<< Mark VI: Walking on the Sea >>
WHEN the people saw the Lord’s power in feeding them with bread and fishes they were excited. They had heard of the Prophet, the Messiah , who was to come. They expected He would be a great earthly king. When they saw the Lord’s power they thought that the time had come, and He would be their leader. They would take Him by force and make Him king. They thought He would go with them to Jerusalem and drive out the Romans and make them great and rich. Even the disciples expected a great earthly kingdom, and rulers with the Lord.
The Lord was indeed the Prophet and Messiah, and the King, But not such as a king as they expected, He said by and by to Pilate, “Thou sayest, that, I am a king.” “My kingdom is not of this world.” The Lord did not come io make people rich and great, but to make them strong in spirit that they might rule well the little kingdoms of their own hearts. It made Him sad to see the people excited by the hope of earthly greatness. He first sent the disciples before Him back to Gennesaret. Then He sent the people away, and went into a mountain alone to pray.
We can understand in part why He prayed. In one of the temptations which came to Him after the baptism at the Jordan, the devil showed Him all the kingdoms of the world and the glory of them, and said, “If thou therefore wilt worship me, all shall be thine.” We may believe that this same temptation came again on this day by the shore of Galilee when the worldly hopes of the people were excited, and they wished to take Him by force to make Him a king. We may believe that on this night, alone in the mountain, the Lord was overcoming in Himself all desire for and all thoughts of worldly greatness, that He might help the disciples and the multitude and all people forever to overcome such thoughts.

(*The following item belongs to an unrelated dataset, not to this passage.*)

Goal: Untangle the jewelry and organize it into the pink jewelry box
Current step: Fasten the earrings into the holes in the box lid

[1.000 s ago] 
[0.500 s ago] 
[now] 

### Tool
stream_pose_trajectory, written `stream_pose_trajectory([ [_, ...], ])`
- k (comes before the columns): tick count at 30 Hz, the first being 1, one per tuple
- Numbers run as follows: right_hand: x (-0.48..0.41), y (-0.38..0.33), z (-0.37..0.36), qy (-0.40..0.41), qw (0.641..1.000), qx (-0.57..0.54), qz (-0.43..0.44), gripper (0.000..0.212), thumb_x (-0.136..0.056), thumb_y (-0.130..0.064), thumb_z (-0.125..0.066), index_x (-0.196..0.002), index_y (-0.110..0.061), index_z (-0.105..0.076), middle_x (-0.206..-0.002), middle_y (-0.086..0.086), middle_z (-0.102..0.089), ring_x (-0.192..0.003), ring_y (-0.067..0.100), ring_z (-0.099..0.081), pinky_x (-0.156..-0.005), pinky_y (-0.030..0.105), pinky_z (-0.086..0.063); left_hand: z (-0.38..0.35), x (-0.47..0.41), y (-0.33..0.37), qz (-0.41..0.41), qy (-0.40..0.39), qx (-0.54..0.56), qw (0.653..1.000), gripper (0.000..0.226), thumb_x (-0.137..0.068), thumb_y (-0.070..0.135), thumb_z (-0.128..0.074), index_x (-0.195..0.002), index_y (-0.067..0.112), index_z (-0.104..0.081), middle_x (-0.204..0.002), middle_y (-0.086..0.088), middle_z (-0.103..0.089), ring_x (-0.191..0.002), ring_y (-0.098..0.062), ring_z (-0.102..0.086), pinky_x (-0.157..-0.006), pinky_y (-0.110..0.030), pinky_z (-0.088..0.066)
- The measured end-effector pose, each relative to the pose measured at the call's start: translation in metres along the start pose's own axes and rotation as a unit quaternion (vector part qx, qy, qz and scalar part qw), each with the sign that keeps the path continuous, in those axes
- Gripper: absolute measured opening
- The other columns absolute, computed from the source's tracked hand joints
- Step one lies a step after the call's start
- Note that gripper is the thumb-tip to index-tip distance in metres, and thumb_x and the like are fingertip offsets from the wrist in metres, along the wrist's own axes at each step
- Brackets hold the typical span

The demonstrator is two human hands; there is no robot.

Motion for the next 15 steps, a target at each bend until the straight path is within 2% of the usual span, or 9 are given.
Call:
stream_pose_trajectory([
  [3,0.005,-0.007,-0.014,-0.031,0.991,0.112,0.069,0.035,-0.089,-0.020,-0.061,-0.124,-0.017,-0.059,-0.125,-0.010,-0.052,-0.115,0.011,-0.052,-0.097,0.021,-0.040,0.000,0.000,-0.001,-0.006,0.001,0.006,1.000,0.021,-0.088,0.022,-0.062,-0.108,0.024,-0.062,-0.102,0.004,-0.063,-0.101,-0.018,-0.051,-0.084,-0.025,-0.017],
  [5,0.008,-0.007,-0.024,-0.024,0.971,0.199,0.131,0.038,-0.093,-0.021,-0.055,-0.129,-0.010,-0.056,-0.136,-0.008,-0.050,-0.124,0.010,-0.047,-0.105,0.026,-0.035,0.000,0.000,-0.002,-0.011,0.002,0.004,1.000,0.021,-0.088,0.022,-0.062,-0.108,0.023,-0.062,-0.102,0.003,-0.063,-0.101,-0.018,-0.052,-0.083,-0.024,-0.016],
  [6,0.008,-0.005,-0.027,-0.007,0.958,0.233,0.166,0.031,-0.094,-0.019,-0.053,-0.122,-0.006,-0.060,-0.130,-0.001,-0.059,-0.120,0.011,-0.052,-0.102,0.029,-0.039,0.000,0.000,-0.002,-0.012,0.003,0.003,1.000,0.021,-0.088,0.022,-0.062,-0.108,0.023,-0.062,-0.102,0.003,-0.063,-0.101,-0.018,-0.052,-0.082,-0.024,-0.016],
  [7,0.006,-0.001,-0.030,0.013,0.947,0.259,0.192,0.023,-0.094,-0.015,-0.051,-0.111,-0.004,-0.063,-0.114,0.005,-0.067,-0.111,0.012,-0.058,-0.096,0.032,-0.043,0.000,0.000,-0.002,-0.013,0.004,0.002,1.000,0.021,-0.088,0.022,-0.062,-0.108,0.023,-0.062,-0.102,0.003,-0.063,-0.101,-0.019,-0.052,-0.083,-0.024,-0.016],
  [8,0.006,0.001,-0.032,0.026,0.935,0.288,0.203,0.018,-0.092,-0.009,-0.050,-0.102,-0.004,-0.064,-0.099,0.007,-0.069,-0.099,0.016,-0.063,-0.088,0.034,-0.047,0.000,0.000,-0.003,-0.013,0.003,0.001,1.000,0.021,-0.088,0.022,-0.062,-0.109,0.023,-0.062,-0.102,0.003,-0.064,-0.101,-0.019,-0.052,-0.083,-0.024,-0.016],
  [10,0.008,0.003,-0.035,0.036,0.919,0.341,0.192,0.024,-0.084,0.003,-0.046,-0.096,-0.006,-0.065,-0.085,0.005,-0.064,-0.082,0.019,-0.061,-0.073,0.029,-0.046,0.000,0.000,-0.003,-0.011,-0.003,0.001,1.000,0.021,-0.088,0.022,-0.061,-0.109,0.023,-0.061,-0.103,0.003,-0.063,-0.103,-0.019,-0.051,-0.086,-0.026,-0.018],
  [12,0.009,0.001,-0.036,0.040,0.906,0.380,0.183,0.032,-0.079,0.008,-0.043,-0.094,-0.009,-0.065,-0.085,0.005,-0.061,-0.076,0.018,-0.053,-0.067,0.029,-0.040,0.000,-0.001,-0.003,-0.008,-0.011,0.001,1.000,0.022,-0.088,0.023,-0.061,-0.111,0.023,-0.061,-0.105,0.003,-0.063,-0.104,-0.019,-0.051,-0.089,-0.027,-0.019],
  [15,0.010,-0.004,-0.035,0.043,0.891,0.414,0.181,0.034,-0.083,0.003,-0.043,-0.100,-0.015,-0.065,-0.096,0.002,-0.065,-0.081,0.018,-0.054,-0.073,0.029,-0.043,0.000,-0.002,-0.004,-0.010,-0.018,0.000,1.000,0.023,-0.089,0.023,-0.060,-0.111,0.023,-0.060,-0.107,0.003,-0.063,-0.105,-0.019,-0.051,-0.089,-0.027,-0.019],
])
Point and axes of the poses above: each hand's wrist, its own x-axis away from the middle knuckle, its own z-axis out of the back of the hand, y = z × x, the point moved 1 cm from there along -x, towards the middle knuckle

Meantime the disciples were on the sea. They had gone half way or more towards the Gennesaret shore. It was dark. A storm of wind had arisen, and the Lord ” saw them toiling in rowing; for the wind was contrary unto them.” About the fourth watch of the night, which means the early dawn, the Lord came to them walking on the sea. The storm had been like a picture of the excited state of the disciples’ minds. The Lord’s walking on the sea showed that He had put all troubled worldly thoughts under His feet, and would calm the storm for them. He said at another time, “Be of good cheer, I have overcome the world.” But read the story.
And straightway he constrained his disciples to get into the ship, and to go to the other side before unto Bethsaida, while he sent away the people. And when he had sent them away, he departed into a mountain to pray. And when even was come, the ship was in the midst of the sea, and he alone on the land. And he saw them toiling in rowing; for the wind was contrary unto them: and about the fourth watch of the night he cometh unto them, walking upon the sea, and would have passed by them. But when they saw him walking upon the sea, they supposed it had been a spirit, and cried out: For they all saw him, and were troubled. And immediately he talked with them, and saith unto them, Be of good cheer: it is I; be not afraid. And he went up unto them into the ship; and the wind ceased: and they were sore amazed in themselves beyond measure, and wondered. For they considered not the miracle of the loaves: for their heart was hardened. And when they had passed over, they came into the land of Gennesaret, and drew to the shore. And when they were come out of the ship, straightway they knew him, And ran through that whole region round about, and began to carry about in beds those that were sick, where they heard he was. And whithersoever he entered, into villages, or cities, or country, they laid the sick in the streets, and besought him that they might touch if it were but the border of his garment: and as many as touched him were made whole.—Mark VI. 45-56.
Author: William L. Worcester 1904
The Lord praying >> His human nature, which was like ours, looked up and within to the Divine love which was in His inmost heart
Sea >> An atmosphere of thought that is natural and worldly, and sometimes evil
Storm on the sea >> A state of temptation when worldly thoughts and ambitions are aroused and threaten to swallow us up from the light of heaven
Storm occurs at night >> Temptation occurs in spiritual darkness
Winds >> Unseen influences from hell which arouse the evil in us
Toiling against the storm >> Excited thoughts of worldly power and greatness were aroused in the disciples’ minds, which they had not power to resist
Walking on the sea >> The Lord has the power to quiet worldly thoughts, and put them in their right place under His feet (because he had conquered the human by means of the Divine), “I have overcome the world.”